Provided data »
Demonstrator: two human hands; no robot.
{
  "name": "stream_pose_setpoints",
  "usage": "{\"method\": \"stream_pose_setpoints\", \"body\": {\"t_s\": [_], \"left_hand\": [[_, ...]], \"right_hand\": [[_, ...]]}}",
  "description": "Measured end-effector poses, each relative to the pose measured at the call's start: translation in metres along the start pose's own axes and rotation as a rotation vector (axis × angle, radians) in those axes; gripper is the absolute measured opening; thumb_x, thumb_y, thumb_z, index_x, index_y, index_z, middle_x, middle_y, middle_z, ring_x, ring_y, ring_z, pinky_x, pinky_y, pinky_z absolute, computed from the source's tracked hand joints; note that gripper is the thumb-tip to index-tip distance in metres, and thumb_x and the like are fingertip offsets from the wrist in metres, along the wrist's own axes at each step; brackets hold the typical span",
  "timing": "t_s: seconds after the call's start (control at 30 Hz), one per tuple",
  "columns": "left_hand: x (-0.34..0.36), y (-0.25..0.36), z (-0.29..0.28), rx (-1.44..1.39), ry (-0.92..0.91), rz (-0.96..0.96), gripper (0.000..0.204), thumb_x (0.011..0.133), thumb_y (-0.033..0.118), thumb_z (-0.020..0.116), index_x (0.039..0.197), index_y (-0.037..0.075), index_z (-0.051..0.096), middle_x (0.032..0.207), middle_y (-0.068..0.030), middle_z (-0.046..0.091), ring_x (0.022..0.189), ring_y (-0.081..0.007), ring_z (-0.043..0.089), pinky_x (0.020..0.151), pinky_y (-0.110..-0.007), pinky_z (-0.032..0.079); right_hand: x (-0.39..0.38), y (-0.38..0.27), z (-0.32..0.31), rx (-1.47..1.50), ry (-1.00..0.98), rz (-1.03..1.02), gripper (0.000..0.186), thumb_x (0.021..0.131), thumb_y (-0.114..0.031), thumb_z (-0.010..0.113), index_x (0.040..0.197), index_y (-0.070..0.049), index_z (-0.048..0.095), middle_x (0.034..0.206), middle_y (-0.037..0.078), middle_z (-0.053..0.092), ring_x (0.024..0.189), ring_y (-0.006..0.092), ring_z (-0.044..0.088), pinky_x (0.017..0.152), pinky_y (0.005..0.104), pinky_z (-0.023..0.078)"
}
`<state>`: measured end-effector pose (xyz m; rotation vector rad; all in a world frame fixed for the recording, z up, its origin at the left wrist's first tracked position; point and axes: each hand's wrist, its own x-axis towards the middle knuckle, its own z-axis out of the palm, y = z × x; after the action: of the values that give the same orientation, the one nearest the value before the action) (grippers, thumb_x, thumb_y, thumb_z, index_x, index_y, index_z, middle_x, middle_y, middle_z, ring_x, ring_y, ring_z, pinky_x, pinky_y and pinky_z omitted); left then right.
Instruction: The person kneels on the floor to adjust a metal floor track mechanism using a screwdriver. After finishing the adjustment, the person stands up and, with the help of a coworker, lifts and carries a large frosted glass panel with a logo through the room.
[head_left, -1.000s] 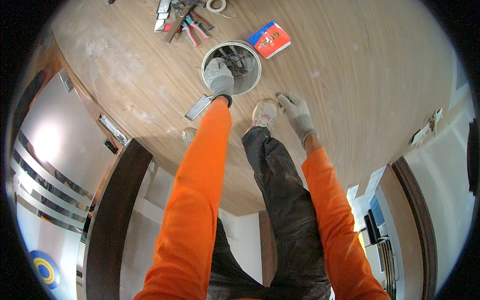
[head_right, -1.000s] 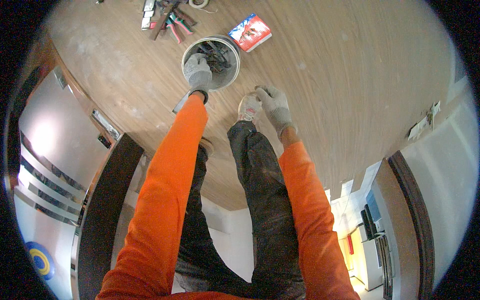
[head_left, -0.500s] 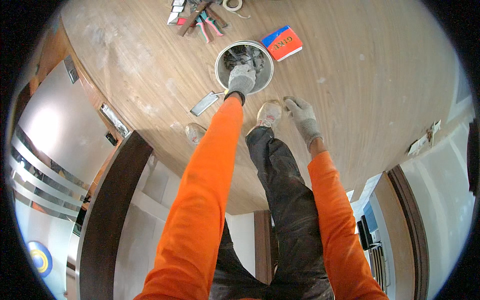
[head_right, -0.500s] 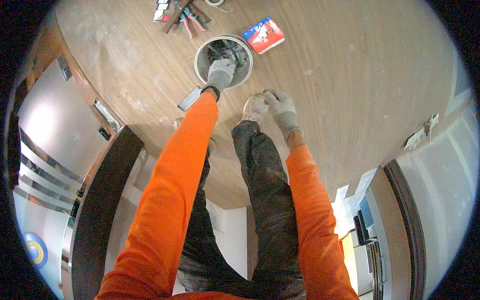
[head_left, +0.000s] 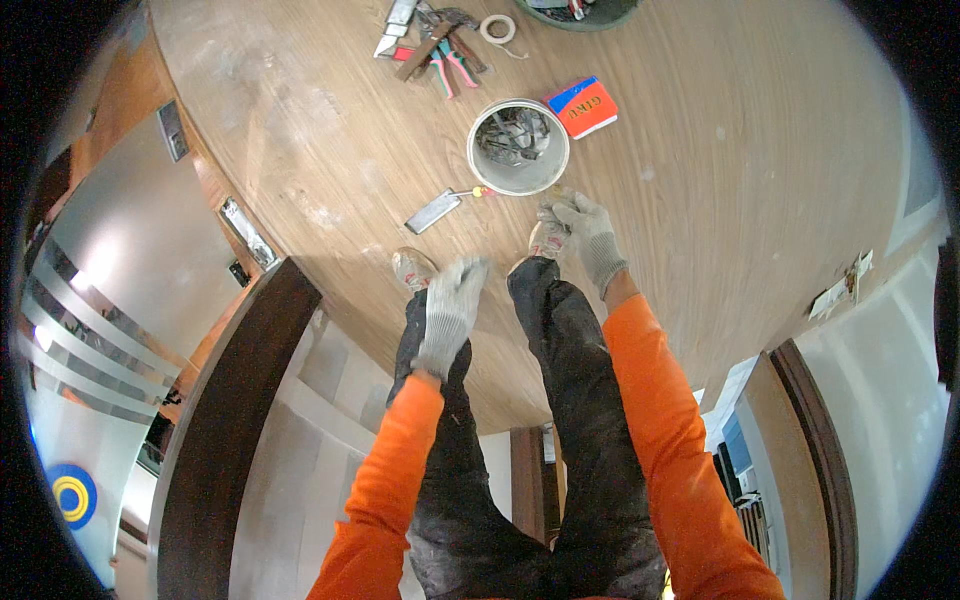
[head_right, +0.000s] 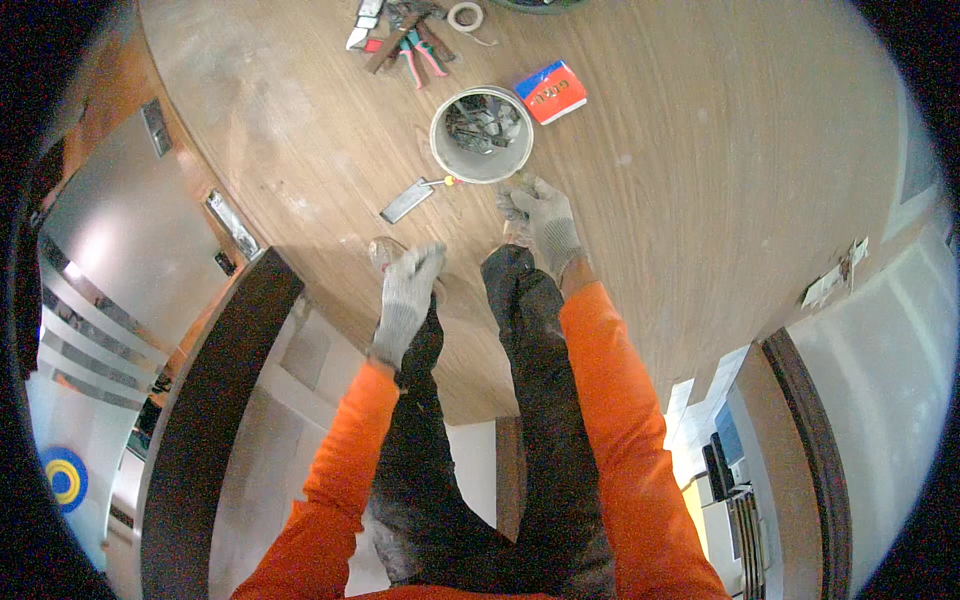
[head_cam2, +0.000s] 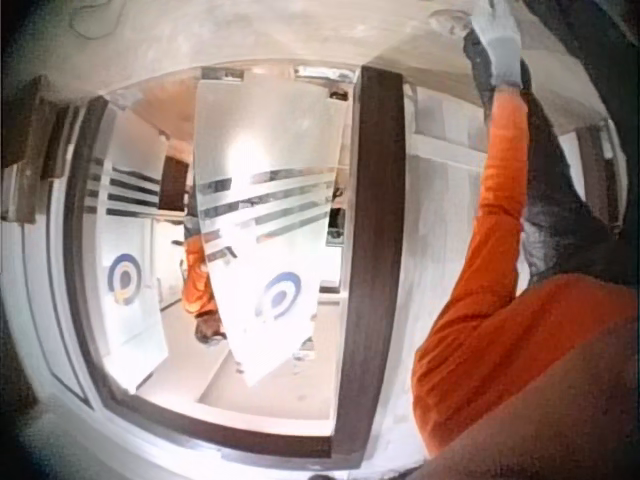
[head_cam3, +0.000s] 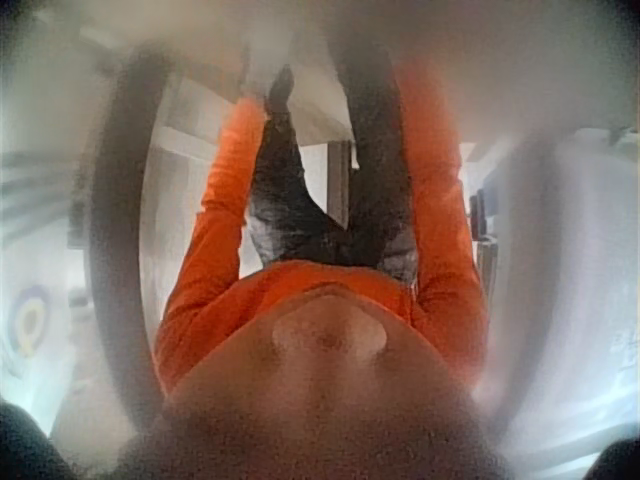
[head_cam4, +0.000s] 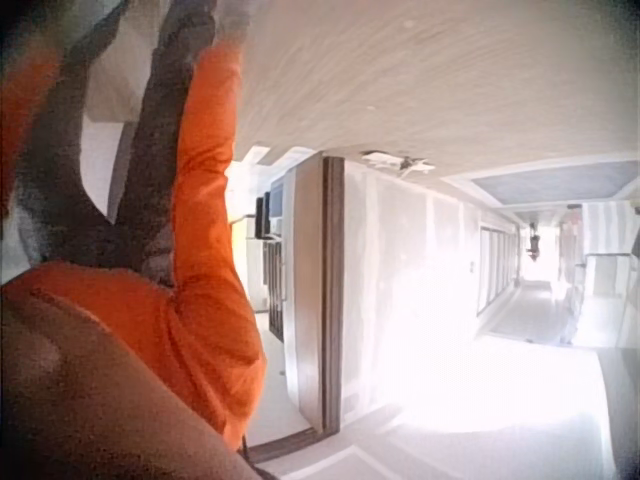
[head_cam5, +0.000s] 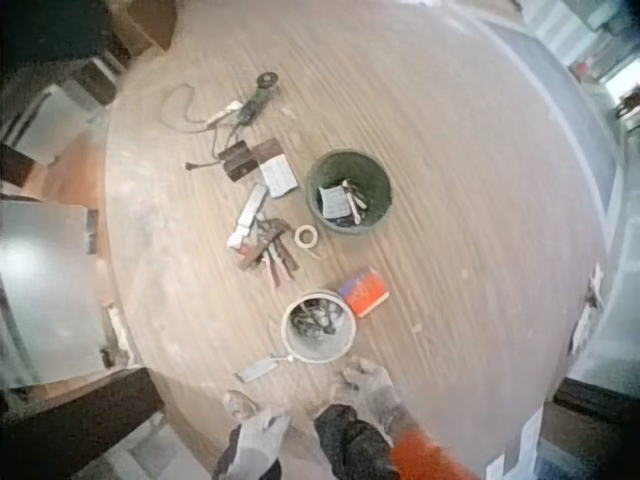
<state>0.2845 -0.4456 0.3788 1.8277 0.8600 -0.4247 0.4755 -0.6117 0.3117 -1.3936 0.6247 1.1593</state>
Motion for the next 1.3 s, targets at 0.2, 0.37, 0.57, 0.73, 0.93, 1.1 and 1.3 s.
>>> {"method": "stream_pose_setpoints", "body": {"t_s": [0.2,0.37,0.57,0.73,0.93,1.1,1.3], "left_hand": [[-0.121,-0.013,-0.024,-0.465,0.008,-0.525,0.022,0.099,0.013,0.063,0.113,-0.003,0.069,0.099,-0.0098,0.073,0.093,-0.0163,0.068,0.086,-0.030,0.053],[-0.166,-0.026,-0.021,-0.616,0.056,-0.497,0.023,0.099,0.008,0.061,0.118,-0.003,0.067,0.102,-0.0075,0.073,0.095,-0.0146,0.067,0.089,-0.029,0.052],[-0.177,-0.032,-0.010,-0.629,0.059,-0.557,0.025,0.099,0.012,0.063,0.118,-0.004,0.066,0.102,-0.0072,0.072,0.095,-0.0121,0.065,0.089,-0.028,0.051],[-0.183,-0.047,-0.017,-0.729,0.050,-0.593,0.024,0.101,0.013,0.063,0.117,-0.004,0.066,0.102,-0.0055,0.070,0.097,-0.0112,0.064,0.090,-0.027,0.051],[-0.190,-0.057,-0.027,-0.949,0.130,-0.602,0.022,0.102,0.013,0.061,0.116,-0.002,0.067,0.101,-0.0037,0.071,0.096,-0.0112,0.064,0.091,-0.028,0.050],[-0.191,-0.062,-0.037,-0.902,0.061,-0.573,0.024,0.104,0.019,0.058,0.120,0.002,0.068,0.103,-0.0019,0.070,0.099,-0.0107,0.063,0.094,-0.029,0.049],[-0.189,-0.066,-0.050,-0.902,0.053,-0.612,0.025,0.105,0.019,0.057,0.121,0.002,0.067,0.105,-0.0028,0.071,0.099,-0.0110,0.063,0.094,-0.029,0.049]], "right_hand": [[-0.002,-0.006,0.045,0.006,-0.072,-0.001,0.017,0.099,-0.014,0.063,0.109,-0.003,0.071,0.094,0.007,0.073,0.076,0.0112,0.066,0.070,0.0263,0.053],[0.031,0.016,0.065,-0.401,0.011,-0.108,0.023,0.096,-0.016,0.064,0.112,-0.002,0.071,0.089,0.002,0.070,0.073,0.0101,0.062,0.064,0.0240,0.049],[0.103,0.025,0.061,-1.274,0.110,-0.381,0.030,0.091,-0.032,0.063,0.105,-0.009,0.076,0.096,0.016,0.075,0.086,0.0327,0.072,0.080,0.0445,0.056],[0.141,0.018,0.062,-1.689,0.170,-0.350,0.034,0.088,-0.035,0.056,0.105,-0.014,0.077,0.107,0.016,0.072,0.101,0.0385,0.069,0.092,0.0475,0.054],[0.111,0.013,0.100,-1.508,0.414,-0.524,0.033,0.096,-0.033,0.052,0.105,-0.011,0.075,0.104,0.018,0.073,0.100,0.0389,0.069,0.088,0.0494,0.053],[0.069,0.059,0.129,-1.170,0.194,-0.924,0.025,0.098,-0.025,0.054,0.108,-0.009,0.071,0.095,0.016,0.073,0.092,0.0350,0.069,0.085,0.0450,0.052],[0.116,0.179,0.104,-0.519,0.014,-0.175,0.015,0.095,-0.011,0.059,0.101,-0.002,0.069,0.080,0.009,0.071,0.071,0.0199,0.070,0.060,0.0336,0.055]]}}
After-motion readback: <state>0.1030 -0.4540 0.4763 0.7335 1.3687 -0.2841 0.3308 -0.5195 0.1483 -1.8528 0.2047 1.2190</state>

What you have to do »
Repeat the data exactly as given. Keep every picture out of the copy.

Reply »
Demonstrator: two human hands; no robot.
{
  "name": "stream_pose_setpoints",
  "usage": "{\"method\": \"stream_pose_setpoints\", \"body\": {\"t_s\": [_], \"left_hand\": [[_, ...]], \"right_hand\": [[_, ...]]}}",
  "description": "Measured end-effector poses, each relative to the pose measured at the call's start: translation in metres along the start pose's own axes and rotation as a rotation vector (axis × angle, radians) in those axes; gripper is the absolute measured opening; thumb_x, thumb_y, thumb_z, index_x, index_y, index_z, middle_x, middle_y, middle_z, ring_x, ring_y, ring_z, pinky_x, pinky_y, pinky_z absolute, computed from the source's tracked hand joints; note that gripper is the thumb-tip to index-tip distance in metres, and thumb_x and the like are fingertip offsets from the wrist in metres, along the wrist's own axes at each step; brackets hold the typical span",
  "timing": "t_s: seconds after the call's start (control at 30 Hz), one per tuple",
  "columns": "left_hand: x (-0.34..0.36), y (-0.25..0.36), z (-0.29..0.28), rx (-1.44..1.39), ry (-0.92..0.91), rz (-0.96..0.96), gripper (0.000..0.204), thumb_x (0.011..0.133), thumb_y (-0.033..0.118), thumb_z (-0.020..0.116), index_x (0.039..0.197), index_y (-0.037..0.075), index_z (-0.051..0.096), middle_x (0.032..0.207), middle_y (-0.068..0.030), middle_z (-0.046..0.091), ring_x (0.022..0.189), ring_y (-0.081..0.007), ring_z (-0.043..0.089), pinky_x (0.020..0.151), pinky_y (-0.110..-0.007), pinky_z (-0.032..0.079); right_hand: x (-0.39..0.38), y (-0.38..0.27), z (-0.32..0.31), rx (-1.47..1.50), ry (-1.00..0.98), rz (-1.03..1.02), gripper (0.000..0.186), thumb_x (0.021..0.131), thumb_y (-0.114..0.031), thumb_z (-0.010..0.113), index_x (0.040..0.197), index_y (-0.070..0.049), index_z (-0.048..0.095), middle_x (0.034..0.206), middle_y (-0.037..0.078), middle_z (-0.053..0.092), ring_x (0.024..0.189), ring_y (-0.006..0.092), ring_z (-0.044..0.088), pinky_x (0.017..0.152), pinky_y (0.005..0.104), pinky_z (-0.023..0.078)"
}
`<state>`: measured end-effector pose (xyz m; rotation vector rad; all in a world frame fixed for the recording, z up, its origin at the left wrist's first tracked position; point and axes: each hand's wrist, its own x-axis towards the middle knuckle, its own z-axis out of the palm, y = z × x; after the action: of the values that give the same orientation, the one nearest the value before the action) (grippers, thumb_x, thumb_y, thumb_z, index_x, index_y, index_z, middle_x, middle_y, middle_z, ring_x, ring_y, ring_z, pinky_x, pinky_y and pinky_z omitted); left then right.
Instruction: The person kneels on the floor to adjust a metal floor track mechanism using a screwdriver. After finishing the adjustment, the person stands up and, with the help of a coworker, lifts and carries a large frosted glass panel with a logo through the room.
[head_left, -1.000s] 
[head_right, -1.000s] 
[head_left, -0.500s] 
[head_right, -0.500s] 
[head_left, +0.000s] 
[head_right, +0.000s] 
[head_cam2, +0.000s] 
[head_cam3, +0.000s] 
[head_cam4, +0.000s] 
[head_cam5, +0.000s] 
<state>0.2845 -0.4456 0.3788 1.8277 0.8600 -0.4247 0.4755 -0.6117 0.3117 -1.3936 0.6247 1.1593</state>
Motion for the next 1.3 s, targets at 0.2, 0.37, 0.57, 0.73, 0.93, 1.1 and 1.3 s.
>>> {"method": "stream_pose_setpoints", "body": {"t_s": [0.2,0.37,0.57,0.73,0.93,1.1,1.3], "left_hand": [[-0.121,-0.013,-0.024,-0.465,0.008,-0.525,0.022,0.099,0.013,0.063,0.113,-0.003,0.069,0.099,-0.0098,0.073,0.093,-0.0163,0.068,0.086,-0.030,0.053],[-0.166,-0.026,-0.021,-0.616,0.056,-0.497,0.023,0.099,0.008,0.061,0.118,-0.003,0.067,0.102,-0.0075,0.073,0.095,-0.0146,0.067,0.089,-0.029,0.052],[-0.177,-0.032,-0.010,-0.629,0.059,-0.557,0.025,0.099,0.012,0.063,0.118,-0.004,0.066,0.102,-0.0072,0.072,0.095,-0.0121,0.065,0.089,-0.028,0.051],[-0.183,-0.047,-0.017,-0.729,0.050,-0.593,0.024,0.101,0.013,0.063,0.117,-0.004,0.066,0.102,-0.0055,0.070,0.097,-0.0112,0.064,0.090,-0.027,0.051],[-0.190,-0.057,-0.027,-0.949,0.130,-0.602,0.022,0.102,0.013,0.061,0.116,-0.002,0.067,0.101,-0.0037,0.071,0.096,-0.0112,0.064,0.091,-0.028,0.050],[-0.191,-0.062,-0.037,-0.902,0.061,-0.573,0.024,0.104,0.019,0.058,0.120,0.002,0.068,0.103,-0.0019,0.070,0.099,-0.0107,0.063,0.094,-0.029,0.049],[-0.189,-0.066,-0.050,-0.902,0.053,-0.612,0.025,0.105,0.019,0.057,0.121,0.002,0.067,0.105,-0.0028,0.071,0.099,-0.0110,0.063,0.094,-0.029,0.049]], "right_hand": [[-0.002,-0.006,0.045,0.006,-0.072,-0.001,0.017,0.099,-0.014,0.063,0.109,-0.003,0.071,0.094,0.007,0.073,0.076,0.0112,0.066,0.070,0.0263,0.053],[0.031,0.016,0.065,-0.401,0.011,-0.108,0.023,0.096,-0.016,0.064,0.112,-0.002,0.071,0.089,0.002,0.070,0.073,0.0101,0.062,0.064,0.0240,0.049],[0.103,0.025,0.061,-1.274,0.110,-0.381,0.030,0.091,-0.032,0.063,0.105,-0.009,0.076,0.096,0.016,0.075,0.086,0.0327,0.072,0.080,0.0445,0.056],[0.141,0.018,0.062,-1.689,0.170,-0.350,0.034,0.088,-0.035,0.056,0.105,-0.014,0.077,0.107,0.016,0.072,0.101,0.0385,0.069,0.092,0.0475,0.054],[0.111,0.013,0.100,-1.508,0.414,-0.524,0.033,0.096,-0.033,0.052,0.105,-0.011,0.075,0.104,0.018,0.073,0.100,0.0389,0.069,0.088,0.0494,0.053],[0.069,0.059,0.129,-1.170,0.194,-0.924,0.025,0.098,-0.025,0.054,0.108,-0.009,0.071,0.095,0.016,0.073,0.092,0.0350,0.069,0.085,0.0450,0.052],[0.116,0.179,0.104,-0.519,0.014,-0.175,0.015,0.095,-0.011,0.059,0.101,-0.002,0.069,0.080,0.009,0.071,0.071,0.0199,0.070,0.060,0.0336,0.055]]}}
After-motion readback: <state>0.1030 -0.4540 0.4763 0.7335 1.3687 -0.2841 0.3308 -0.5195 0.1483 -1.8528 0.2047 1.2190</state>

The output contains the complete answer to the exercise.